Start of Records to use

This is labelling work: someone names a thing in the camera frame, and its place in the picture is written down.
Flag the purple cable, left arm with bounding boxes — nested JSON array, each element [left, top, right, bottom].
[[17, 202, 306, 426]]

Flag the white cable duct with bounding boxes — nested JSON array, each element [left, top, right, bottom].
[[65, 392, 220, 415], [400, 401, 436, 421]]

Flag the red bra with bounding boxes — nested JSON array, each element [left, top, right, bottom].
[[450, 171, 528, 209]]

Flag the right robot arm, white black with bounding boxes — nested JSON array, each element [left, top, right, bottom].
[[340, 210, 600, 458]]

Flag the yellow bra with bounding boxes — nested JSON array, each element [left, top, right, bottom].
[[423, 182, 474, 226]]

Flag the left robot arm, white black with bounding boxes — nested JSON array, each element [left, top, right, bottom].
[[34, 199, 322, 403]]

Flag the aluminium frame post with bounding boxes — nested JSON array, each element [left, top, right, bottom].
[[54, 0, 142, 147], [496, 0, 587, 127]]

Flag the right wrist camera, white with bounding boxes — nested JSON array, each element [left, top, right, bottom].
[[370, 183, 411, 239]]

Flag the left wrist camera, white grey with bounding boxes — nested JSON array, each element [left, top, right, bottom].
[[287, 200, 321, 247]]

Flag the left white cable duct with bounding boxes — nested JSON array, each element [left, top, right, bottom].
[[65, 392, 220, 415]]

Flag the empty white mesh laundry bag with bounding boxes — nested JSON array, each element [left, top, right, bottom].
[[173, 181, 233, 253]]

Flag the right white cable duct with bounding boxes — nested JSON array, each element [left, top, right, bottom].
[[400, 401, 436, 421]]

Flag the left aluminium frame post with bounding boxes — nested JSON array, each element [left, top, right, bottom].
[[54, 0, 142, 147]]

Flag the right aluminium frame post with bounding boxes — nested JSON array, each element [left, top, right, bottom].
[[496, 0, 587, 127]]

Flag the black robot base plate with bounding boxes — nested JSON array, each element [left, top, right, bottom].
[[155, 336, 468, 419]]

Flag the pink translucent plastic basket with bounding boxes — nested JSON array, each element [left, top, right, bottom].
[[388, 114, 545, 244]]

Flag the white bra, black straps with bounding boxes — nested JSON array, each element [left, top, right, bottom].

End of Records to use

**Problem details:** From the line containing "Flag the left white" down to the last line of the data above, copy every line exactly; leave out all other lines.

**Result of the task:**
Flag the left white cable duct with bounding boxes — nested JSON array, each element [left, top, right, bottom].
[[65, 392, 220, 415]]

Flag the empty white mesh laundry bag with bounding boxes — nested JSON array, each element [left, top, right, bottom].
[[173, 181, 233, 253]]

Flag the right white cable duct with bounding boxes — nested JSON array, each element [left, top, right, bottom].
[[400, 401, 436, 421]]

Flag the left aluminium frame post with bounding boxes — nested JSON array, each element [left, top, right, bottom].
[[54, 0, 142, 147]]

Flag the right aluminium frame post with bounding boxes — nested JSON array, each element [left, top, right, bottom].
[[496, 0, 587, 127]]

Flag the black robot base plate with bounding boxes — nested JSON array, each element [left, top, right, bottom].
[[155, 336, 468, 419]]

Flag the pink translucent plastic basket with bounding boxes — nested JSON array, each element [left, top, right, bottom].
[[388, 114, 545, 244]]

Flag the white bra, black straps with bounding boxes — nested JSON array, each element [left, top, right, bottom].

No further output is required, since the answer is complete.